Autism spectrum disorders (ASDs) are a set of developmental disabilities marked by deficits in social and communication skills. Autism is referred to as a “spectrum disorder” because it varies in severity on a case by case basis. Individuals on the autism spectrum share common difficulties with social interaction, but they may also experience symptoms such as pica, problems sleeping, chronic constipation/diarrhea, sensory integration disorder, allergies/immune system dysfunction, low muscle tone, seizures, and hearing/visual impairments.1



The symptoms of autism manifest in the early stages of an individual’s life and can affect them throughout their life, but many interventions exist to help improve the symptoms associated with ASD. Children on the autism spectrum show signs of the disorder at different stages of childhood. The signs of a developmental disorder can be seen as early as the child’s first birthday, however most individuals do not receive an autism diagnosis until the age of 4.2 Some children develop typically until approximately 18 to 24 months of age and then stop gaining new skills or lose skills they once had.2 Research has demonstrated that as many as 20% to 40% of toddlers that seem to develop normal communication skills can experience regression later in life.3



According to the CDC2, some of the early warning “Red Flags” for autism include:


  • Failure to respond to their name by 12 months of age
  • Not pointing at objects of interest by 14 months of age
  • Not playing “pretend” games (an imaginary tea party/role playing with stuff animals) by 18 months
  • Avoiding eye contact and preferring to be alone
  • Inability to understand other’s feelings or refusal to express their own feelings
  • Delay in the development of speech/language skills
  • Echolalia
  • Providing unrelated answers when asked a question
  • Becoming frustrated by minor changes
  • Obsession with a single interest (puzzles, building blocks)
  • Constant movement: rocking back and forth, flapping their hand repeatedly, spinning in circles
  • Having uncommon responses to the way things sound, smell, taste, look, or feel


Social Skills


Individuals on the autism spectrum share a common weakness in the area of social skills. This weakness doesn’t only reflect in challenges in making friends, but can negatively affect how individuals with autism live life day-to-day. According to the CDC fact sheet on autism,4 some of the social difficulties related to ASDs include:


  • Failure to respond to name by 12 months of age
  • Avoiding eye-contact
  • Not play pretend games (pretend tea-party)
  • Resistance to cuddling and holding
  • Lacks ability to understand what others are feeling
  • Appears to not hear others in the room
  • Preferring to be alone instead of interacting with others
  • Has trouble adapting to changes in routine


While many children around the age of 1 show enthusiasm in learning about many of aspects of the world around them, individuals developing autism may have difficulty learning and interacting with others. This failure to interact with others through proper sharing, turn taking, and finding common interests can lead to other children not wanted to interact with the child, leading to isolation.2 Individuals on the autism spectrum may have a difficult time expressing their feelings and emotions. They may also have an increased sensitivity to sensory stimulation which may make socialization even that much more difficult.



Communication

Delayed speech is often a sign of a developmental disability. Individuals on the autism spectrum have varying communication skills that develop at different times of life. Some individuals do not experience trouble talking, but can still have trouble communicating certain feelings. Approximately 40% of individuals with ASD do not talk at all, while others may say only single words or repeat the same phrases over and over.5 Some children experience a regression in communication after developing normally until about 12 to 18 months. Other children might not speak until later in childhood.

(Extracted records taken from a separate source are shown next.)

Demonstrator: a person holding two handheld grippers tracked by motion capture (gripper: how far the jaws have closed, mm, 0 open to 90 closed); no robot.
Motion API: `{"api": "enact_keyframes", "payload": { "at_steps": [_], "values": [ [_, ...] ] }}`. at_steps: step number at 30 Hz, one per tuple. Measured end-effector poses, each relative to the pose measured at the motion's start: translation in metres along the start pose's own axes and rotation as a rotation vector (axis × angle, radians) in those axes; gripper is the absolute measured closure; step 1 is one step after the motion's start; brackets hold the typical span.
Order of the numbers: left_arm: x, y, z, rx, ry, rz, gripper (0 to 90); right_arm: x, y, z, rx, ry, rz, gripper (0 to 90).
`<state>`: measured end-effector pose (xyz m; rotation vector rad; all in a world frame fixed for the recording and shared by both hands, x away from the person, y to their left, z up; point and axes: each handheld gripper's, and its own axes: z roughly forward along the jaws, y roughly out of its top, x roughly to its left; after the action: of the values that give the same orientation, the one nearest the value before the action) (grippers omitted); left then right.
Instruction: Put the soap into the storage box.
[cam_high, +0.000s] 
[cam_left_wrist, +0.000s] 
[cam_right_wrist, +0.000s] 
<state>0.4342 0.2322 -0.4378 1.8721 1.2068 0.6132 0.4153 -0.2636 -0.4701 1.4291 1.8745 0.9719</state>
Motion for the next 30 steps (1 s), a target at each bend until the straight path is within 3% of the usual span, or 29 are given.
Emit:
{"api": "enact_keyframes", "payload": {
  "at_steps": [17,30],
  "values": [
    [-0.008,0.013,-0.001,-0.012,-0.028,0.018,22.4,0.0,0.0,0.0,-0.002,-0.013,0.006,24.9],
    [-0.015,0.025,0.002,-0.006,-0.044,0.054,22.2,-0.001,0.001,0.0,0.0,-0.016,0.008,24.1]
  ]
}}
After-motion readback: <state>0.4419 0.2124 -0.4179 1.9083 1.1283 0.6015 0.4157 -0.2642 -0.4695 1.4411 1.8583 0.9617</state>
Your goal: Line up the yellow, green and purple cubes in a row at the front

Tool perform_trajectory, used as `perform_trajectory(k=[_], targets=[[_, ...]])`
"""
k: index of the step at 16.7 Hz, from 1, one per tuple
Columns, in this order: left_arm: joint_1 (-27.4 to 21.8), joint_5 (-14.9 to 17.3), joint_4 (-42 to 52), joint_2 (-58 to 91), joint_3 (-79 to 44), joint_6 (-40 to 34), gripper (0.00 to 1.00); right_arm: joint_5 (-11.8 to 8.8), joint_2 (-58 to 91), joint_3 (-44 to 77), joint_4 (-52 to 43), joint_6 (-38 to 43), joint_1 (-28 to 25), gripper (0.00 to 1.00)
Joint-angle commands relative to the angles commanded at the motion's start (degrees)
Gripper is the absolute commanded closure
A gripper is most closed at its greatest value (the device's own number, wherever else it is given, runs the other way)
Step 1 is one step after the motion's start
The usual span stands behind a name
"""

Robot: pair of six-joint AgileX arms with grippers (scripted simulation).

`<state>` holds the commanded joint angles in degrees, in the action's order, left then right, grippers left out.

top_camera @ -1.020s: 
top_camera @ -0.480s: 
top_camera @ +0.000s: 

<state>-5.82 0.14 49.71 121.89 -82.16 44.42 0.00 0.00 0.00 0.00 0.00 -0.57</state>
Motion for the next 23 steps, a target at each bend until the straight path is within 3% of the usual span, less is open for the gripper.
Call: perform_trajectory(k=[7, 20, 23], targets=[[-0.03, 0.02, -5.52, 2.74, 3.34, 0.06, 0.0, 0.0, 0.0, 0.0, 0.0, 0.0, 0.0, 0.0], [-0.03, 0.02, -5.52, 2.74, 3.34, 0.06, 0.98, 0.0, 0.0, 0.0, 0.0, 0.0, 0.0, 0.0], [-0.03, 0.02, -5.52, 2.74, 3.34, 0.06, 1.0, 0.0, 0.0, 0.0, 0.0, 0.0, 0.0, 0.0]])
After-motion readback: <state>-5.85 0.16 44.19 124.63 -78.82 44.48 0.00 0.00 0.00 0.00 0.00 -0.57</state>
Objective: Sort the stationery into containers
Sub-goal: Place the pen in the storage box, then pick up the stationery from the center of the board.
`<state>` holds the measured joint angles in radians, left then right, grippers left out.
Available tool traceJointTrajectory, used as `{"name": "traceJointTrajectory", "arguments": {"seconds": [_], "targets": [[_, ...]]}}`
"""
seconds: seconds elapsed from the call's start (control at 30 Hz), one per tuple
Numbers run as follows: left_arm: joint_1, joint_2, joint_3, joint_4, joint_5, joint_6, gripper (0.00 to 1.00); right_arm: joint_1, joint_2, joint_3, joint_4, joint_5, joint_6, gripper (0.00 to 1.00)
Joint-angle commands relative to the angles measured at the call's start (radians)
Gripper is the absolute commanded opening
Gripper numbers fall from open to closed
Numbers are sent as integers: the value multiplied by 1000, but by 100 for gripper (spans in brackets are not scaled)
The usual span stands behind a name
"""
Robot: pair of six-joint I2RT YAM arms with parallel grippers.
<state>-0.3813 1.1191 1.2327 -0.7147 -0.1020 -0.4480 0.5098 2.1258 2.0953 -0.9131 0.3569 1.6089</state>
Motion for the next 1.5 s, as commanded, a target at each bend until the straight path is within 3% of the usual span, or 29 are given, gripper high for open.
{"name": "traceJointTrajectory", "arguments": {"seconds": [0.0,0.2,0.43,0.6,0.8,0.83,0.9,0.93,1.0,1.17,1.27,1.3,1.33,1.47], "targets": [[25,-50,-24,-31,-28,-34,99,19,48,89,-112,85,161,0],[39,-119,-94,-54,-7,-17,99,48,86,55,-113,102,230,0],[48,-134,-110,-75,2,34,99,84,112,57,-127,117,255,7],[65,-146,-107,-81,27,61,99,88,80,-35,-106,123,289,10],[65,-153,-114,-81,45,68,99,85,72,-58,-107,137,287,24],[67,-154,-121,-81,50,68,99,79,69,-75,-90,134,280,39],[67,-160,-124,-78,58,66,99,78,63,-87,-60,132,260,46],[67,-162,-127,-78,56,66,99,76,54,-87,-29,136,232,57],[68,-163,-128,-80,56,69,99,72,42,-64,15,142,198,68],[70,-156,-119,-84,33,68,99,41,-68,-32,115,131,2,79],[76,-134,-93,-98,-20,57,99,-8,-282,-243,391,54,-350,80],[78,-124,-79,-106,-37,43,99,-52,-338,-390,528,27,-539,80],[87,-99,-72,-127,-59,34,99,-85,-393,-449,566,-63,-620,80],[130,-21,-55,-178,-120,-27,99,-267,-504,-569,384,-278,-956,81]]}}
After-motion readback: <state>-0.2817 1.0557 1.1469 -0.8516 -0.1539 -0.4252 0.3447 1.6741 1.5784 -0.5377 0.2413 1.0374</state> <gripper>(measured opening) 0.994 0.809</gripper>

According to the CDC2, some examples of communication deficits related to ASD include:


  • A delay in speech and language skills
  • Echolalia
  • Reversing pronouns (using “me” instead of “I”)
  • Provides unrelated answers when asked a question
  • Failure to point or respond to pointing
  • Using few or no gestures (reaching for an object they want)
  • Often talking in a flat, robotic, sing-song voice
  • Failure to understand jokes, sarcasm, and teasing


Many individuals with autism often repeat the same words and phrases over and over, a condition known as echolalia. Fortunately, echolalia rarely extends past adolescence. Many individuals on the autism spectrum have no problem with speaking, but may find it difficult to listen and comprehend what another is saying. Also, individuals with ASD may have trouble properly using and deciphering gestures, body language, or tone of voice. For instance, it is not uncommon for individuals with ASD to smile when saying something sad.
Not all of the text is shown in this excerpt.